TASK DESCRIPTION =>
The line with "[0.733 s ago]" marks the first line to copy, and the line with "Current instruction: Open" marks the last. Transcribe that stretch of the data below exactly, without pictures.

AVAILABLE DATA =>

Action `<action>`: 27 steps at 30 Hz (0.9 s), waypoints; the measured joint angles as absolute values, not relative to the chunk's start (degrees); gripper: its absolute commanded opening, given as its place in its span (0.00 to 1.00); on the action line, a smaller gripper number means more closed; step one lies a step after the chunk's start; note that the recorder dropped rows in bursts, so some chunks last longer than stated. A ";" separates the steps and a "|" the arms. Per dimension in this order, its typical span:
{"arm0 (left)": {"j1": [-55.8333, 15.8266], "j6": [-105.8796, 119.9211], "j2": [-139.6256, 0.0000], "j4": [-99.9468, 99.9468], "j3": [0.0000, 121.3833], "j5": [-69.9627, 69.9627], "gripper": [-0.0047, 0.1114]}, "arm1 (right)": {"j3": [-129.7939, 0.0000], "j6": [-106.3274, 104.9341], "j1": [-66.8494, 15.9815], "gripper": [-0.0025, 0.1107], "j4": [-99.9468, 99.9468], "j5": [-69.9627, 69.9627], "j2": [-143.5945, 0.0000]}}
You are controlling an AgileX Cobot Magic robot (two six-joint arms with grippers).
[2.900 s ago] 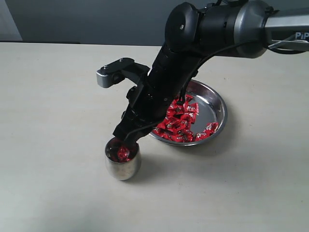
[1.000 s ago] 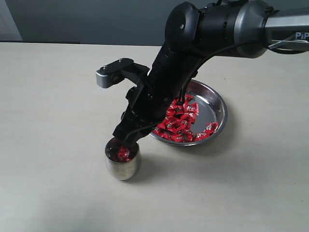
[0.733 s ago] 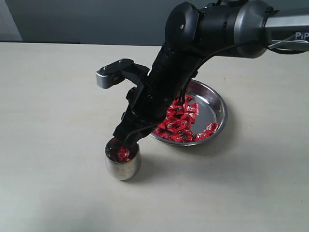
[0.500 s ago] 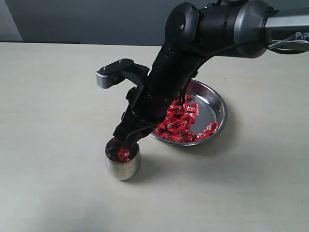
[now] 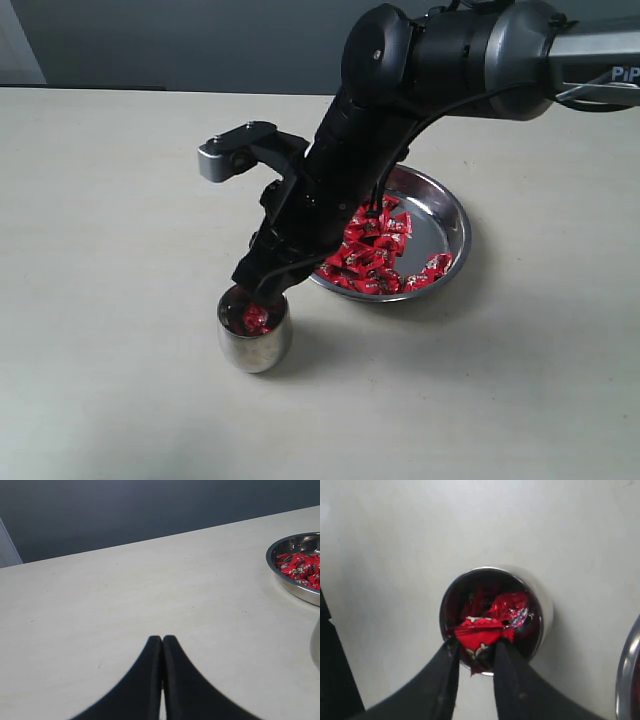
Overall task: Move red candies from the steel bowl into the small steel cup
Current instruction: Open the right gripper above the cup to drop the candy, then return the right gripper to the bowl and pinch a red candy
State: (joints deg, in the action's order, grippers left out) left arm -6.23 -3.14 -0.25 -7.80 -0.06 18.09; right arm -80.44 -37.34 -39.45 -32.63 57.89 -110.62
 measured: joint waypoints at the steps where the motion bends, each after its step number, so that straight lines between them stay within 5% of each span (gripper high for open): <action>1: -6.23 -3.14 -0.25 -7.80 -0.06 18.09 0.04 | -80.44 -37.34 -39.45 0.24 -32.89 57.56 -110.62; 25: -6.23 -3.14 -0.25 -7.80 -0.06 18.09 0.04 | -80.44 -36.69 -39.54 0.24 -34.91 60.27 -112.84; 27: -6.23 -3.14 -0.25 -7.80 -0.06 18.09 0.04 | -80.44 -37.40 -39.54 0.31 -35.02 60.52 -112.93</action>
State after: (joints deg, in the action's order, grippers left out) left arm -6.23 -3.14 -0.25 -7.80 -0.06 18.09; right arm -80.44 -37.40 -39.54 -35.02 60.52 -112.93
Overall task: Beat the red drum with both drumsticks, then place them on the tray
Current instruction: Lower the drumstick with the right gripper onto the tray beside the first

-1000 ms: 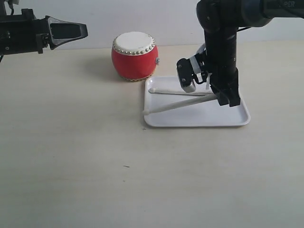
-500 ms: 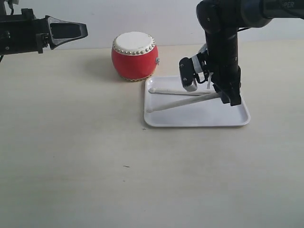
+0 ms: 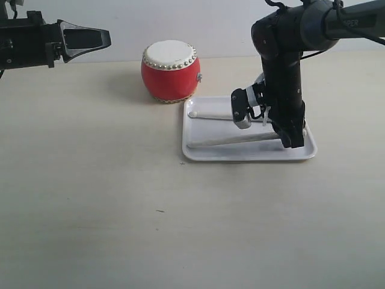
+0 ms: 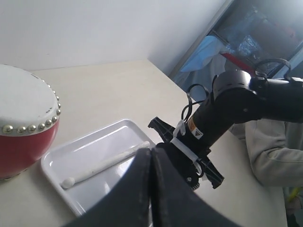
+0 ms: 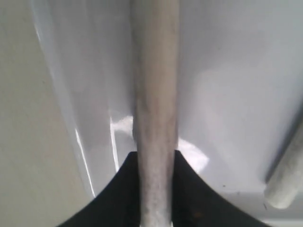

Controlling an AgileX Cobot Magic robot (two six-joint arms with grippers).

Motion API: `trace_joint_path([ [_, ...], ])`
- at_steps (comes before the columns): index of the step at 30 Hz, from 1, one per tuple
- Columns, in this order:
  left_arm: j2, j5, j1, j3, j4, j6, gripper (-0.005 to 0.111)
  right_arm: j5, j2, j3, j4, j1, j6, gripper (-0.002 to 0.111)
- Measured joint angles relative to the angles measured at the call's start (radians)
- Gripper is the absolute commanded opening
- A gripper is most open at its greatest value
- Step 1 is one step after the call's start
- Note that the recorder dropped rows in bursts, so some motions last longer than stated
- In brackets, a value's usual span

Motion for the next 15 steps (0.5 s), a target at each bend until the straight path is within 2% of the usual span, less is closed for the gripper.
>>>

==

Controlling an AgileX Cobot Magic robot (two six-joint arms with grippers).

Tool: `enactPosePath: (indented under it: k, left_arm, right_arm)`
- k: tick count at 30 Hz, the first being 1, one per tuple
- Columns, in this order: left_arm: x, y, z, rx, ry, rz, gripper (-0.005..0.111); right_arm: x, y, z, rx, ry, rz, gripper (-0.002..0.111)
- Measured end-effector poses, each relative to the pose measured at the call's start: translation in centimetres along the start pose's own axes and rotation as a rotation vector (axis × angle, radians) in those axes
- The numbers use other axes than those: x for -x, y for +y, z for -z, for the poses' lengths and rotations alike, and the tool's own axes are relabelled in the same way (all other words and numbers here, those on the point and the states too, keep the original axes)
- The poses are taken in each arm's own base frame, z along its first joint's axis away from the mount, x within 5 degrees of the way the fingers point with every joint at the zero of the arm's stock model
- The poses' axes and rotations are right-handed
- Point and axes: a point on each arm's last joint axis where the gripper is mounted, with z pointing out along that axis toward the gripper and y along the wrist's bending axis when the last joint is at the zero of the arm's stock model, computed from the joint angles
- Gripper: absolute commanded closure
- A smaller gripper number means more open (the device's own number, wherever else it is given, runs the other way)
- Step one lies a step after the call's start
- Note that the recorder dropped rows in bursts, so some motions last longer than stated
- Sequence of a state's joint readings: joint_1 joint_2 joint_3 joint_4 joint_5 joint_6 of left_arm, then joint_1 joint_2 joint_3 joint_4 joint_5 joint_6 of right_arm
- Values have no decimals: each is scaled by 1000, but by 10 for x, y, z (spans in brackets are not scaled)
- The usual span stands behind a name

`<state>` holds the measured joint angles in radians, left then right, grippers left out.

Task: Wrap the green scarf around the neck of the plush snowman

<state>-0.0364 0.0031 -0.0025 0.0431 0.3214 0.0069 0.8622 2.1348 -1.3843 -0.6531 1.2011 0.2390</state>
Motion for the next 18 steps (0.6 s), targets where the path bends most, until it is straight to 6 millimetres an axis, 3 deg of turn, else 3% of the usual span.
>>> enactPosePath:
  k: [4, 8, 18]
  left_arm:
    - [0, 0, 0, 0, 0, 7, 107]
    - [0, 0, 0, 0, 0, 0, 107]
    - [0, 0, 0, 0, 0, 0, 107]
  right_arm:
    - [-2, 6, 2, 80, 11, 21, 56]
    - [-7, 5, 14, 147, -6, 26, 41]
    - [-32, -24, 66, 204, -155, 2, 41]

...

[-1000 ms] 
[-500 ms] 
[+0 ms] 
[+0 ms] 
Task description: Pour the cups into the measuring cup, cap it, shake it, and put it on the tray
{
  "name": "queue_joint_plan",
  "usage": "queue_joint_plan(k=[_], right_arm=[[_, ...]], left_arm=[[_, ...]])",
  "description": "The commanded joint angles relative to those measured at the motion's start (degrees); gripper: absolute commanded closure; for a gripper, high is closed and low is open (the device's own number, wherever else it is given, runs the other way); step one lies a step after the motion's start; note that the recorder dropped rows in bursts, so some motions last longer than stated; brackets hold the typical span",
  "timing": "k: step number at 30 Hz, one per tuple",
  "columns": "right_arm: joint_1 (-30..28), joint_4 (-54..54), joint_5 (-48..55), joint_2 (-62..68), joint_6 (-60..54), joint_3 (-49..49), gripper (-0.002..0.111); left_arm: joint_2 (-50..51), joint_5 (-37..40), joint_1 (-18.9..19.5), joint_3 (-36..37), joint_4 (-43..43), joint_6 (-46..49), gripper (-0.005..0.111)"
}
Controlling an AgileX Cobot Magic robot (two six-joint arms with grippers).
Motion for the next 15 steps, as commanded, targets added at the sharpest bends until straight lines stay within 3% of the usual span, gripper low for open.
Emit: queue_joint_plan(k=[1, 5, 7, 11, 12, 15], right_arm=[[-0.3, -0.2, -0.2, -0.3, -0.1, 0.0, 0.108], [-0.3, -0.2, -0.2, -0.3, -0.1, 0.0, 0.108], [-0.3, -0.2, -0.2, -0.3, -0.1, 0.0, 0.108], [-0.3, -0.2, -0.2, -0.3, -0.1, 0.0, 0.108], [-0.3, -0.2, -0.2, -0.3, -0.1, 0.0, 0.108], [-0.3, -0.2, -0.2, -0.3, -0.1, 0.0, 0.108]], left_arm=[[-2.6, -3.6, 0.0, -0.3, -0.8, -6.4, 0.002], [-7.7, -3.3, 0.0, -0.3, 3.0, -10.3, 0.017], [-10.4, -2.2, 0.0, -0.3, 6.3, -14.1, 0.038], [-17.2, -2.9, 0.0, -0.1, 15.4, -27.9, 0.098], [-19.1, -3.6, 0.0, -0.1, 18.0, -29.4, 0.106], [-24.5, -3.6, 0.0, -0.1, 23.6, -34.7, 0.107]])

PROBLEM SOLUTION =>
[0.733 s ago] 
[0.500 s ago] 
[now] 
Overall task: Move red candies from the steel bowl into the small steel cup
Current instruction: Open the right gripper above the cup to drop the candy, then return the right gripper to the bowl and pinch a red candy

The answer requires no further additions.